■ Problem:
When a line of the entries contains "solutions", please list that line.

(Dataset entries)

########################################

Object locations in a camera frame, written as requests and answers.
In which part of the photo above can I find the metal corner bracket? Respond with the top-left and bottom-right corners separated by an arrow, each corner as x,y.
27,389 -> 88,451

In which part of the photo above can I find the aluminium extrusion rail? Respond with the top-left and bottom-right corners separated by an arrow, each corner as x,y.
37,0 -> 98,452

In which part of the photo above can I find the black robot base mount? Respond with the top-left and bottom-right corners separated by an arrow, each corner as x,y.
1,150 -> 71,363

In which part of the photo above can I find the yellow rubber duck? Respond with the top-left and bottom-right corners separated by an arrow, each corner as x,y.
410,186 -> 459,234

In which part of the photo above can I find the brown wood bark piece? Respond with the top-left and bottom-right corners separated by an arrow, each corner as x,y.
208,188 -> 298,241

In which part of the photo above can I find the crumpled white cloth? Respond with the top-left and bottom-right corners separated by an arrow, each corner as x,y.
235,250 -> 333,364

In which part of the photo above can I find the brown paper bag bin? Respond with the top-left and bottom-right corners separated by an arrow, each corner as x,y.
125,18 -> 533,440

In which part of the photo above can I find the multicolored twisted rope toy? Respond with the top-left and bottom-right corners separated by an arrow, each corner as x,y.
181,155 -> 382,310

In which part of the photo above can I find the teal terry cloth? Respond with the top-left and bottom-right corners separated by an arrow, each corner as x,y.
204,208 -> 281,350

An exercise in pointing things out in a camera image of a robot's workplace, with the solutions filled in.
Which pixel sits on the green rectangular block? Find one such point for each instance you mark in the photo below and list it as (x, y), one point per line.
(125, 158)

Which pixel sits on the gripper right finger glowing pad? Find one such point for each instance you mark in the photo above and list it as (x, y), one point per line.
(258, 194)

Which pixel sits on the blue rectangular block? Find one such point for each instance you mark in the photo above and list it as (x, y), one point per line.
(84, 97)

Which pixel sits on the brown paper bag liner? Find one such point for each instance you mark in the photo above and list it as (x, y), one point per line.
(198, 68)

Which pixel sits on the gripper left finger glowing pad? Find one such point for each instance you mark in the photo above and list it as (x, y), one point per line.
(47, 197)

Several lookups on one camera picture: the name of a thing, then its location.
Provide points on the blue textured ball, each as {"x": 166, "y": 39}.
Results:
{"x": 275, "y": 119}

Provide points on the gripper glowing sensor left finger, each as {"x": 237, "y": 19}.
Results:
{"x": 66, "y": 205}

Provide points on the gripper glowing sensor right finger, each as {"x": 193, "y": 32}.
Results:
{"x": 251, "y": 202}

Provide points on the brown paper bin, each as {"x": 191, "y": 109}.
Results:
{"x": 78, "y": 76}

########################################

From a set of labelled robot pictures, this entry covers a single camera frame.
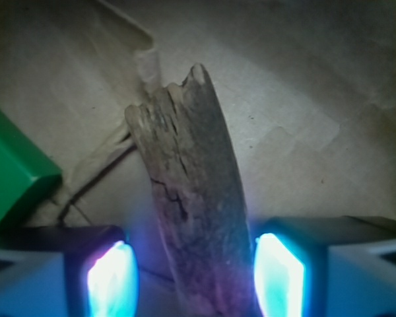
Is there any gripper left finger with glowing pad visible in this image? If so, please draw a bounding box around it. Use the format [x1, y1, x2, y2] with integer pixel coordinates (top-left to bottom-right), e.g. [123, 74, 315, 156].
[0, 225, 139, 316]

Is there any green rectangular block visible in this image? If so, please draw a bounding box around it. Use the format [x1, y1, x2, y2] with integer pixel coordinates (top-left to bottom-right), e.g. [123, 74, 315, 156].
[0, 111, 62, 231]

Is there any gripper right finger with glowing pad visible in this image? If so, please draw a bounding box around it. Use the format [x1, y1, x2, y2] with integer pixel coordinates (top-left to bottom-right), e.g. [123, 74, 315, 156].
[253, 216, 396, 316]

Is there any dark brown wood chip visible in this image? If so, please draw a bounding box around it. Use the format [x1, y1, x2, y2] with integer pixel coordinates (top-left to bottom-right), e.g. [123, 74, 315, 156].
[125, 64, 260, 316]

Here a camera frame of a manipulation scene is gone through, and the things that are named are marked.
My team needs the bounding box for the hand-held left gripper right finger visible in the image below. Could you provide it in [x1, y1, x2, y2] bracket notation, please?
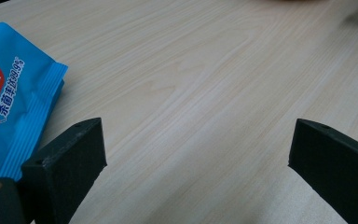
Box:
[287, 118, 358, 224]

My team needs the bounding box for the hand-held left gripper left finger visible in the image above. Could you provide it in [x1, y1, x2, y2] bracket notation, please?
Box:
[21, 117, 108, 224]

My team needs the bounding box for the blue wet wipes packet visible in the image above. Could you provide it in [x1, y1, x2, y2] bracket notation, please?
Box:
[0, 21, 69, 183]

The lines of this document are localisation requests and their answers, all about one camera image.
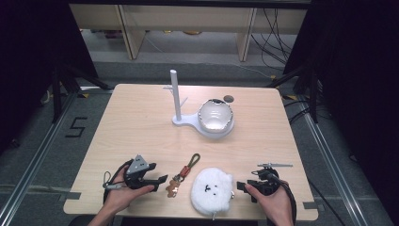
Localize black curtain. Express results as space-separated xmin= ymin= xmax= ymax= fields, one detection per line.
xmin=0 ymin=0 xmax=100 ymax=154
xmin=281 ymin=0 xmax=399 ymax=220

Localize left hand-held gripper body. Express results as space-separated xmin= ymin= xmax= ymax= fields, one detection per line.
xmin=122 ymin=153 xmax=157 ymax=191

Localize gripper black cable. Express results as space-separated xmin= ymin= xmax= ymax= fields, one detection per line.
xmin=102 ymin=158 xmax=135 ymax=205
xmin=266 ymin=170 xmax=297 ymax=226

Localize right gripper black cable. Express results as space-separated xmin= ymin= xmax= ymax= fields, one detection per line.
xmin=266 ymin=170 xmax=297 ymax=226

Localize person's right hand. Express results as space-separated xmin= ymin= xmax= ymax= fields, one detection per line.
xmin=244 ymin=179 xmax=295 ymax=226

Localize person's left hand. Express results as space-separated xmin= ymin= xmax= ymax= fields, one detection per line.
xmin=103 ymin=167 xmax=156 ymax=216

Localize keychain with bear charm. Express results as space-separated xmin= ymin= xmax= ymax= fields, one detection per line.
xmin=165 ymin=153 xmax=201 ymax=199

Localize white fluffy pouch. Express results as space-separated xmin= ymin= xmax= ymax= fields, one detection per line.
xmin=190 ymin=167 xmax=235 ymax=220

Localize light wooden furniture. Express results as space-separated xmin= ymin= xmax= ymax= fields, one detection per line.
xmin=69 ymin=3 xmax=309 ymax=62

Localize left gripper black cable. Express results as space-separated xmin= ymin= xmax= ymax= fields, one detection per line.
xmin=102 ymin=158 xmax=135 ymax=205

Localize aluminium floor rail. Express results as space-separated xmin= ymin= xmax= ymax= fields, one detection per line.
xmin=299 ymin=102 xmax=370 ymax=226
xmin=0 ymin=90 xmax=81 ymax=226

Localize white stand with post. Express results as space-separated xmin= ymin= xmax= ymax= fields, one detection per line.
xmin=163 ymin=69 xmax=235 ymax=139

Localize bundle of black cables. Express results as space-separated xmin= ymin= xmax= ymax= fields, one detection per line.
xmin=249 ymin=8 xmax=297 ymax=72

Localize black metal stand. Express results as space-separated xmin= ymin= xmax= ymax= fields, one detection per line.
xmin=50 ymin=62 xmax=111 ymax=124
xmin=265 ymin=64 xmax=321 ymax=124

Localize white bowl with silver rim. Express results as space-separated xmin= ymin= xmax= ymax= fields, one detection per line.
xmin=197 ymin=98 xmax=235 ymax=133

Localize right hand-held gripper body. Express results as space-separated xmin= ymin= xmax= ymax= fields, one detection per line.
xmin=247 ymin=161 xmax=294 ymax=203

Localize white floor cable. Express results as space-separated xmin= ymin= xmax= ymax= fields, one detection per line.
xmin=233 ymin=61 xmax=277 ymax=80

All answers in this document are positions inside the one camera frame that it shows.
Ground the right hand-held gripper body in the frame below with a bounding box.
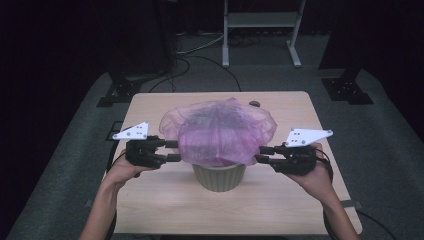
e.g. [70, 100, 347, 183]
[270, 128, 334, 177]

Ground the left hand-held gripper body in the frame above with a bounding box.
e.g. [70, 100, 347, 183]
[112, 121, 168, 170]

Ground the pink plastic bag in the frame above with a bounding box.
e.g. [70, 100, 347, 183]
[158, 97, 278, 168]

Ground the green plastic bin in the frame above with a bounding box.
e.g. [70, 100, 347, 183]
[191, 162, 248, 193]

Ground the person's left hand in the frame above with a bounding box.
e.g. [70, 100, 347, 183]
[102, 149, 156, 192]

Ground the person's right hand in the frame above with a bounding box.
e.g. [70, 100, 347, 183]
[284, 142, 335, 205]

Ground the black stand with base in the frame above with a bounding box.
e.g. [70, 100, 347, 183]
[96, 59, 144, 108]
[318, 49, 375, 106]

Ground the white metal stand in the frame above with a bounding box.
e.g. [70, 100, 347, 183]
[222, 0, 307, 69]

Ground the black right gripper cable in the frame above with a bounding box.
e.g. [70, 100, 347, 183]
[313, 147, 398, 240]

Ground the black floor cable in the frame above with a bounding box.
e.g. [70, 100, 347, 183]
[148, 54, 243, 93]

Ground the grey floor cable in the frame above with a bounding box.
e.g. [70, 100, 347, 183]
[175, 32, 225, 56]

########################################

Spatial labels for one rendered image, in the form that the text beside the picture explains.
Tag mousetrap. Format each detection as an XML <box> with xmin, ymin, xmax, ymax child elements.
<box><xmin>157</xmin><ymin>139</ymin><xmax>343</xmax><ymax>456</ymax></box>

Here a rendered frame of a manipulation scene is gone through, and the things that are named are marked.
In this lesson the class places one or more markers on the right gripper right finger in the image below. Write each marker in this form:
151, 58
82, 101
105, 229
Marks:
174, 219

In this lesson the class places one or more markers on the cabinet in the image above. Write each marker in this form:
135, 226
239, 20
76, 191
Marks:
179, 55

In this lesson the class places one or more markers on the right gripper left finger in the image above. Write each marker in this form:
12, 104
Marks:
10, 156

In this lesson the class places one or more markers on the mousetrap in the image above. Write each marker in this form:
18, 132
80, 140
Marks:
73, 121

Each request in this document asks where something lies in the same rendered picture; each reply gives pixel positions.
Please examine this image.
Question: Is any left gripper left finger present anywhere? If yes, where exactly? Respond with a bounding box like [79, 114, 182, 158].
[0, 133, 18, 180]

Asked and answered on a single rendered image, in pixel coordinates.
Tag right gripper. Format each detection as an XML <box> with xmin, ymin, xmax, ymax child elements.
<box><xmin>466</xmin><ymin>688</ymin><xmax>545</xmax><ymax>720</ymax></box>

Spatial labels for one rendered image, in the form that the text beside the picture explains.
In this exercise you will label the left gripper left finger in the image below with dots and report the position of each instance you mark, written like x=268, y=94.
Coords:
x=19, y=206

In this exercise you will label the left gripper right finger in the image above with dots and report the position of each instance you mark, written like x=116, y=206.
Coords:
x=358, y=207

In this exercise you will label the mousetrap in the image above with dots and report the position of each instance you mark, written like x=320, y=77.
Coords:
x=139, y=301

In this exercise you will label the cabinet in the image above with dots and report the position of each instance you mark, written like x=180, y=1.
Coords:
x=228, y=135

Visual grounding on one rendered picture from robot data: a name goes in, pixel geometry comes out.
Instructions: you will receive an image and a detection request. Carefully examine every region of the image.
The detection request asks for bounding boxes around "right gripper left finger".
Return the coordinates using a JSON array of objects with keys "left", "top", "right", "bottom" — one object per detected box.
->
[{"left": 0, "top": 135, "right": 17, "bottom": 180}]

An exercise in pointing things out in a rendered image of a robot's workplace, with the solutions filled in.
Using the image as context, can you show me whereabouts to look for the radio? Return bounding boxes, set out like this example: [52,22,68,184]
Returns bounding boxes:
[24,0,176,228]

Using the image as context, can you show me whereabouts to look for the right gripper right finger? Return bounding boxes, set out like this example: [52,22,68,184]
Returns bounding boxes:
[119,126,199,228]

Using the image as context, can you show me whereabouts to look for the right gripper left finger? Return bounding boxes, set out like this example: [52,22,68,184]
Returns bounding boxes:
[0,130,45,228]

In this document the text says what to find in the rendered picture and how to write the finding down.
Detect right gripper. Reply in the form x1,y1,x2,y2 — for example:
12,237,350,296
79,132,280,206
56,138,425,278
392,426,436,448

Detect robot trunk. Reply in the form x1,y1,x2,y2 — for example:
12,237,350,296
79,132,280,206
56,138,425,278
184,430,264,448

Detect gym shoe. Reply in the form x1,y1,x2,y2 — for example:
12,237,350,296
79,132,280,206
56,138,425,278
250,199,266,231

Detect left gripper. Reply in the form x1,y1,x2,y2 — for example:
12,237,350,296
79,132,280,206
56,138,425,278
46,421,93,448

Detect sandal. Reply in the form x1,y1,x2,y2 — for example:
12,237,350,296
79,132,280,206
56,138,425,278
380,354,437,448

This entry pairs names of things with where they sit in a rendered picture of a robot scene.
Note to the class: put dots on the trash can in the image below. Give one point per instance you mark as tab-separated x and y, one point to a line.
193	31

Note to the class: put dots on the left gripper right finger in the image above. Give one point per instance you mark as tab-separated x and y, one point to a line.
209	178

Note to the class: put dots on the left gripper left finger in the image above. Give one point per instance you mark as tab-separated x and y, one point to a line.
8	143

########################################

■ Exercise solution:
An exercise in pointing things out in a camera image of a robot's workplace, with the solutions filled in.
An exercise in pointing things out in a rendered image of a robot's workplace, with the solutions filled in.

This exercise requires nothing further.